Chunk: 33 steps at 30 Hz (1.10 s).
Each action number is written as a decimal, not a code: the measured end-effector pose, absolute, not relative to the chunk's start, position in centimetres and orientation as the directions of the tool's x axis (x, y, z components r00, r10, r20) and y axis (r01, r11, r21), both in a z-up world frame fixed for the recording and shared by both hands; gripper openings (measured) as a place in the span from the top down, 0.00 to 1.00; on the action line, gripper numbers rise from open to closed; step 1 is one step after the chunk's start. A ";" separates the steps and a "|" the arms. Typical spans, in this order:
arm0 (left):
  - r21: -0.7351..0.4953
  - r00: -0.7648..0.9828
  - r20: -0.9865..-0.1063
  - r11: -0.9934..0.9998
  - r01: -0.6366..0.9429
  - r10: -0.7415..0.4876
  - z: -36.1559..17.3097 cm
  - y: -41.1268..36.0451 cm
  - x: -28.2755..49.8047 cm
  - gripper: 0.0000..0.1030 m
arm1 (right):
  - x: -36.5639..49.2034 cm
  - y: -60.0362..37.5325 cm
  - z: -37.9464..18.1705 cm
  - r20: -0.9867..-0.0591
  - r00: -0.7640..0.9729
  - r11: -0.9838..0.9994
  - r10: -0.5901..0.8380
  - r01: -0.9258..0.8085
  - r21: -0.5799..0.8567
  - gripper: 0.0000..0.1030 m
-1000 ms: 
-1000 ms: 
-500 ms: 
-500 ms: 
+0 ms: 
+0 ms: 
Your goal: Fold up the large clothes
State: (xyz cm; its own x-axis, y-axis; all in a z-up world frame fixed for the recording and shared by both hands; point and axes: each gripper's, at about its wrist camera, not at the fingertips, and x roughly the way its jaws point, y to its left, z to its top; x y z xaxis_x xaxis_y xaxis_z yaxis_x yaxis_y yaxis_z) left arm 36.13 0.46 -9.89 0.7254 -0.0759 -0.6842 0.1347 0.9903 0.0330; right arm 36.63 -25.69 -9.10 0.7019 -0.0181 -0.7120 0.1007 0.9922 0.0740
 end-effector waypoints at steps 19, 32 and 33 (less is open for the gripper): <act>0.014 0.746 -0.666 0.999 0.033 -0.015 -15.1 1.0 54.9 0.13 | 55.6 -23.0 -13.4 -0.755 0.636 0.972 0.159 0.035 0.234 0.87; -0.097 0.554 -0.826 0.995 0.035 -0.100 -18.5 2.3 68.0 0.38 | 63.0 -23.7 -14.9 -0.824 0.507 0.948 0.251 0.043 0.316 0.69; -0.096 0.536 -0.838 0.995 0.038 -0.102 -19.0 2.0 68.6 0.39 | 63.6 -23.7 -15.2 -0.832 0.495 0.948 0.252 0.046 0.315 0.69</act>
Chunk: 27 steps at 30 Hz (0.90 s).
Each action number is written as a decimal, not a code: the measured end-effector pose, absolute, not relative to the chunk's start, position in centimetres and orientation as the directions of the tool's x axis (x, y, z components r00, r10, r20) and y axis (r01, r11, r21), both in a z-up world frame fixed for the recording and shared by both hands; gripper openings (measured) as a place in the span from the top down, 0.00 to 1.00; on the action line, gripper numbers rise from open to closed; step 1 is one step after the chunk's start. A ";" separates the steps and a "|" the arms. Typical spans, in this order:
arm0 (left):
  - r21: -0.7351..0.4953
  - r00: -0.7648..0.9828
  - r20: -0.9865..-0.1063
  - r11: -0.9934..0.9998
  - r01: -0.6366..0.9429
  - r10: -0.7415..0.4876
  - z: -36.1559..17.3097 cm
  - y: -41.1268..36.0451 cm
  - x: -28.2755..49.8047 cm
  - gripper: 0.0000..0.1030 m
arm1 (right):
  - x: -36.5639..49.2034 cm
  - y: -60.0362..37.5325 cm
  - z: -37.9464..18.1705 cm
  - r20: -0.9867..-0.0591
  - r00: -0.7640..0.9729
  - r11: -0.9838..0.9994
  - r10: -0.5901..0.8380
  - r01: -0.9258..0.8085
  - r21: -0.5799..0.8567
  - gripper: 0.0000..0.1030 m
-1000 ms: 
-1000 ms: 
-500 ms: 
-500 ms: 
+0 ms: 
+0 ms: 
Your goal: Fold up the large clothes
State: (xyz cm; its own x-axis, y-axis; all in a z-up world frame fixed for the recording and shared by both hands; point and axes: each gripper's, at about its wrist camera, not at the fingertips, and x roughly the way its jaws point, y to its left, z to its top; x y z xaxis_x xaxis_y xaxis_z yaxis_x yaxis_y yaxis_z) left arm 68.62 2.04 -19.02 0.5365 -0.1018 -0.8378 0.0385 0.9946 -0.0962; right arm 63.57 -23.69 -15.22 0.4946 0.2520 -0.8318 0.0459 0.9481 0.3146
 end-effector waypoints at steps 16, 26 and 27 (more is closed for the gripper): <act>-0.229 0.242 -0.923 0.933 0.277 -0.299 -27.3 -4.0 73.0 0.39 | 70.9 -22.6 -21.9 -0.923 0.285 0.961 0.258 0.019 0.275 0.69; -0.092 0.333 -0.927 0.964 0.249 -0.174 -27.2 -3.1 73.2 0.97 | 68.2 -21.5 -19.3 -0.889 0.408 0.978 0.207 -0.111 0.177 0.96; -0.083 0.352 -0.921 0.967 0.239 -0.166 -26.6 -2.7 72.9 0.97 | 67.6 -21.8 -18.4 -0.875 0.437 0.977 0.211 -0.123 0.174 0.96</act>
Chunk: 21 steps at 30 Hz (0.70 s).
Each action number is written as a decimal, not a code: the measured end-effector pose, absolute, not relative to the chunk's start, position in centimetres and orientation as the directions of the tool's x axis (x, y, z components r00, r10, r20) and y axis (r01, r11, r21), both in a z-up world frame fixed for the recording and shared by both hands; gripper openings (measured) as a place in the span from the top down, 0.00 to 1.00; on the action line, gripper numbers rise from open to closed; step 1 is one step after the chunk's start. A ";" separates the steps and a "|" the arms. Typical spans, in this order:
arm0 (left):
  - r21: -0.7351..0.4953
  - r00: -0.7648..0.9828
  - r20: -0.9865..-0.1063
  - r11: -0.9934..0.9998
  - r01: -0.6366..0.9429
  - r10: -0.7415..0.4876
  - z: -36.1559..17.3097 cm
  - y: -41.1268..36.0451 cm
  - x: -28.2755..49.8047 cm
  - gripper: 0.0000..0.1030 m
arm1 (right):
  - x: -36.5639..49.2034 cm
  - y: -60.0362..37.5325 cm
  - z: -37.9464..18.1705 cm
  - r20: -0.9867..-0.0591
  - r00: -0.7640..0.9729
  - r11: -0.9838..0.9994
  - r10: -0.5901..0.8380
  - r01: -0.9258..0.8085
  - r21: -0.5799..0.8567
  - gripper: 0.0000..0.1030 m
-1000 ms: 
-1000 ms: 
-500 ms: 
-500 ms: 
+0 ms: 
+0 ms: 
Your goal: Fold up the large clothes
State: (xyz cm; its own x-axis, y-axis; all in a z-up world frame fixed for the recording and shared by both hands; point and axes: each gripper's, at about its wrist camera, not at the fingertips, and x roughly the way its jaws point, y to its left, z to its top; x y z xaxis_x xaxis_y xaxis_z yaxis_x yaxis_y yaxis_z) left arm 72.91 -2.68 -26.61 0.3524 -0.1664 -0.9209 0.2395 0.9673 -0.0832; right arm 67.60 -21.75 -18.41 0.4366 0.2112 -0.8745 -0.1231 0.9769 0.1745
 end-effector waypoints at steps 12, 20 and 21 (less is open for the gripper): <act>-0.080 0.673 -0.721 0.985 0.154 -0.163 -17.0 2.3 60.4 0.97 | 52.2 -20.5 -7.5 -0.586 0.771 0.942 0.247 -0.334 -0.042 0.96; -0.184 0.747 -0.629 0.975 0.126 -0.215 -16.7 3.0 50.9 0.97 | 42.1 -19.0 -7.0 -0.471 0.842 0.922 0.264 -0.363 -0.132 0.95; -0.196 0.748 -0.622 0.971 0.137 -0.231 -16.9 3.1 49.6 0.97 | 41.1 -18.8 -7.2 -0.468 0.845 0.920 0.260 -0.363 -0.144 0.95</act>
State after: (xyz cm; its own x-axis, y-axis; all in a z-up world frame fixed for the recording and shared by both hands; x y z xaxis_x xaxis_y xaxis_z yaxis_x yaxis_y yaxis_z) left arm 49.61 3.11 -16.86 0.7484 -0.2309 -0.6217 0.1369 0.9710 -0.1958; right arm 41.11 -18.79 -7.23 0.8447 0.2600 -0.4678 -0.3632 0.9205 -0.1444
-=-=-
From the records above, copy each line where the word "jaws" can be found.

State: (xyz cm; its own x-axis, y-axis; all in a z-up world frame fixed for the recording and shared by both hands; point and axes: each gripper's, at about its wrist camera, not at the fingertips, and x roughly the way its jaws point, y to its left, z to its top; x y z xaxis_x xaxis_y xaxis_z yaxis_x yaxis_y yaxis_z) left arm 36.13 0.46 -9.89 0.7254 -0.0759 -0.6842 0.1347 0.9903 0.0330; right arm 36.63 -25.69 -9.10 0.7019 -0.0181 -0.7120 0.1007 0.9922 0.0740
State: (xyz cm; its own x-axis, y-axis; all in a z-up world frame fixed for the recording and shared by both hands; point and axes: each gripper's, at about its wrist camera, not at the fingertips, and x roughly the way its jaws point, y to its left, z to its top; x y z xaxis_x xaxis_y xaxis_z yaxis_x yaxis_y yaxis_z) left arm 68.62 2.04 -19.02 0.5365 -0.1018 -0.8378 0.0385 0.9946 -0.0962; right arm 63.57 -23.69 -15.22 0.4946 0.2520 -0.8318 0.0459 0.9481 0.3146
State: (xyz cm; its own x-axis, y-axis; all in a z-up world frame fixed for the recording and shared by both hands; point and axes: each gripper's, at about its wrist camera, not at the fingertips, and x roughly the way its jaws point, y to its left, z to its top; x y z xaxis_x xaxis_y xaxis_z yaxis_x yaxis_y yaxis_z) left arm 72.91 -2.68 -26.61 0.3524 -0.1664 -0.9209 0.2395 0.9673 -0.0832; right arm 67.60 -21.75 -18.41 0.4366 0.2112 -0.8745 -0.1231 0.9769 0.1745

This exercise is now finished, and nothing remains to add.